### GOAL OF THE EXERCISE
Can you write out the whole listing exactly?

DATA SEGMENT section start

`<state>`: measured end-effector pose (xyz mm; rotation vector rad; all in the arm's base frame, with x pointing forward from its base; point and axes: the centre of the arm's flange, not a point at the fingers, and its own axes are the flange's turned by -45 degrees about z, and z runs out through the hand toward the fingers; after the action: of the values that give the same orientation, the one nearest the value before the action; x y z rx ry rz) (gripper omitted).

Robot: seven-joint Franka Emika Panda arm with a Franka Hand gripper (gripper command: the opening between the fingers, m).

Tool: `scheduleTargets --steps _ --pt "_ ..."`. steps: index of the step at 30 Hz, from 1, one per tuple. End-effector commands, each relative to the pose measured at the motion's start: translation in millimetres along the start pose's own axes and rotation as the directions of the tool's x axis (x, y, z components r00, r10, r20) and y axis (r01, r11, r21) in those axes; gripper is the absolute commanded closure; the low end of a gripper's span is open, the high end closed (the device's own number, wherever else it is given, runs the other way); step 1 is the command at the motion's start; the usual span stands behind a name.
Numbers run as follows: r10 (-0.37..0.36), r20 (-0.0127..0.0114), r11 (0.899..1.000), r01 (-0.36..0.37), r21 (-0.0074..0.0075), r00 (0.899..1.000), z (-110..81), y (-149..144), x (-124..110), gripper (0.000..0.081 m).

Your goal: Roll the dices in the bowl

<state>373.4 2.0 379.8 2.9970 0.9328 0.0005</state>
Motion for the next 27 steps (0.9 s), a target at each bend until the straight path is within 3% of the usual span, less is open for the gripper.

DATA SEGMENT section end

### SOLUTION TO THIS EXERCISE
`<state>`: measured end-effector pose (xyz mm; rotation vector rad; all in the arm's base frame, with x pointing forward from its base; point and axes: the centre of the arm's flange, not a point at the fingers, and its own axes are the flange's turned by -45 degrees about z, and z runs out through the hand toward the fingers; after the action: of the values that give the same orientation, the one nearest the value before the action; x y z rx ry rz) (gripper omitted).

Robot: seven-joint Franka Emika Panda arm with a Franka Hand gripper (gripper command: the opening between the fingers, m).

Tool: `scheduleTargets --steps _ --pt "_ ..."`. steps: index of the step at 30 Hz, from 1, one per tuple. End-effector commands, each relative to the pose measured at the motion's start: translation in millimetres along the start pose's own axes and rotation as the directions of the tool's x axis (x, y, z components r00, r10, r20) and y axis (r01, r11, r21) in those axes; gripper is the absolute commanded closure; the low end of a gripper's span is open, the high end closed (the device's own number, wherever else it is given, runs the other way); step 1 is the command at the motion's start; the usual span stands behind a name.
Numbers run as follows: r10 (-0.37..0.36), r20 (-0.0127..0.0114), r11 (0.899..1.000), r01 (-0.36..0.37), r21 (-0.0074..0.0075), r00 (0.899..1.000), z (-110..81), y (-149..144), x (-124..110), gripper (0.000..0.081 m).

Your goal: Roll the dices in the bowl

<state>373.4 2.0 379.8 2.9970 0.9328 0.0005</state>
Motion for the next 27 steps (0.9 s), a target at each bend until the straight path is within 3% of the usual span, less is open for the gripper.

No further work remains in this exercise.